_About this exercise_.
The data that follows is to be copied exactly, with each image removed.

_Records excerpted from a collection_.
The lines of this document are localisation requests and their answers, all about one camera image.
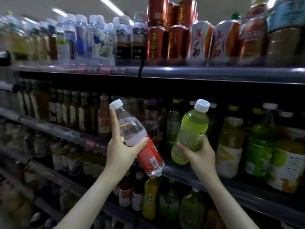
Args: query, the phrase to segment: red bottle label
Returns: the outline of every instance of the red bottle label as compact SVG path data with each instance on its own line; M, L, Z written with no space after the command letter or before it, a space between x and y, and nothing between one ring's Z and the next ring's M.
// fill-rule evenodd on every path
M162 163L162 157L159 155L152 140L148 136L147 145L139 152L138 160L143 166L145 172L152 172L157 169Z

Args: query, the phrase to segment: hand
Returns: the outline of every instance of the hand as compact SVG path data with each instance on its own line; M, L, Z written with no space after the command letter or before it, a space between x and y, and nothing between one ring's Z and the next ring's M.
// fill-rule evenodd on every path
M208 137L203 135L200 142L202 148L193 152L177 143L177 148L185 154L191 163L191 167L199 180L206 185L207 182L218 178L215 168L215 151L212 149Z
M132 147L124 145L120 132L120 123L113 108L110 108L110 118L112 138L108 143L105 170L120 181L131 167L138 153L146 146L148 138L143 138Z

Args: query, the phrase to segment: barcode
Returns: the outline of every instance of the barcode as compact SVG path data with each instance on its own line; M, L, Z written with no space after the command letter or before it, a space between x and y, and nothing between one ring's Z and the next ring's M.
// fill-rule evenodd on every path
M155 159L155 157L152 157L152 158L150 159L150 162L151 162L152 166L153 166L155 169L159 167L159 163L157 162L157 160Z

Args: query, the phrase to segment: ceiling
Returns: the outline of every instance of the ceiling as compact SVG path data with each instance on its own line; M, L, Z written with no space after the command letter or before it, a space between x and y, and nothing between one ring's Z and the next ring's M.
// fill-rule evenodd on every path
M120 10L133 18L136 11L147 12L148 0L111 0ZM198 20L210 21L216 25L230 19L231 14L242 14L249 10L251 0L197 0ZM105 22L112 22L116 14L100 0L1 0L0 13L6 10L16 15L26 15L35 20L56 19L52 8L62 9L66 13L103 15Z

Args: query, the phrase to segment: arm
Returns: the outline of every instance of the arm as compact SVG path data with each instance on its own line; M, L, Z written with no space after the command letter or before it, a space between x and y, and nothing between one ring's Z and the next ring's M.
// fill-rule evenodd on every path
M124 145L120 124L115 111L110 108L112 138L107 148L107 162L103 173L75 204L55 229L90 229L108 195L124 177L138 153L146 146L143 138L133 147Z
M202 149L196 153L180 143L177 143L177 147L189 159L192 169L208 190L225 225L228 229L259 229L221 183L215 168L215 151L205 135L202 143Z

_The answer_.
The lines of this document are localisation requests and their answers, all about one camera image.
Args: query, the phrase to segment: red bottle label
Returns: the outline of every instance of the red bottle label as compact SVG path data with each instance on its own line; M, L, Z written with no space after the command letter or before it, a space between x and y, and nothing between one ring's Z and the next ring's M.
// fill-rule evenodd on every path
M162 163L162 157L159 155L152 140L148 136L147 145L139 152L138 160L143 166L145 172L152 172L157 169Z

Args: query, the phrase to segment: hand
Returns: the outline of every instance of the hand as compact SVG path data with each instance on its own line; M, L, Z written with no space after the command letter or before it, a space between x and y, and nothing between one ring's Z and the next ring's M.
// fill-rule evenodd on every path
M208 137L203 135L200 142L202 148L193 152L177 143L177 148L185 154L191 163L191 167L199 180L206 185L207 182L218 178L215 168L215 151L212 149Z
M132 147L124 145L120 132L120 123L113 108L110 108L110 118L112 138L108 143L105 170L120 181L131 167L138 153L146 146L148 138L143 138Z

Args: query, the phrase to segment: barcode
Returns: the outline of every instance of the barcode as compact SVG path data with each instance on its own line; M, L, Z written with no space after the command letter or before it, a space between x and y, and nothing between one ring's Z and the next ring's M.
// fill-rule evenodd on every path
M155 159L155 157L152 157L152 158L150 159L150 162L151 162L152 166L153 166L155 169L159 167L159 163L157 162L157 160Z

Args: query, the phrase to segment: ceiling
Returns: the outline of every instance of the ceiling as compact SVG path data with each instance on its own line; M, L, Z written with no space after the command letter or before it, a space between x and y, and nothing between one ring's Z and the next ring's M.
// fill-rule evenodd on every path
M120 10L133 18L136 11L147 12L148 0L111 0ZM198 20L210 21L216 25L230 19L231 14L242 14L249 10L251 0L197 0ZM105 22L112 22L116 14L100 0L1 0L0 13L6 10L16 15L26 15L35 20L56 19L52 8L62 9L66 13L103 15Z

Args: query, the phrase to segment: arm
Returns: the outline of every instance of the arm as compact SVG path data with each instance on its own line; M, L, Z written with no space after the command letter or before it, a space between x and y, and nothing between one ring's Z and the next ring's M.
// fill-rule evenodd on every path
M124 145L120 124L115 111L110 108L112 138L107 148L107 162L103 173L75 204L55 229L90 229L108 195L124 177L138 153L146 146L143 138L133 147Z
M202 149L196 153L180 143L177 143L177 147L189 159L192 169L208 190L225 225L228 229L259 229L221 183L215 168L215 151L205 135L202 143Z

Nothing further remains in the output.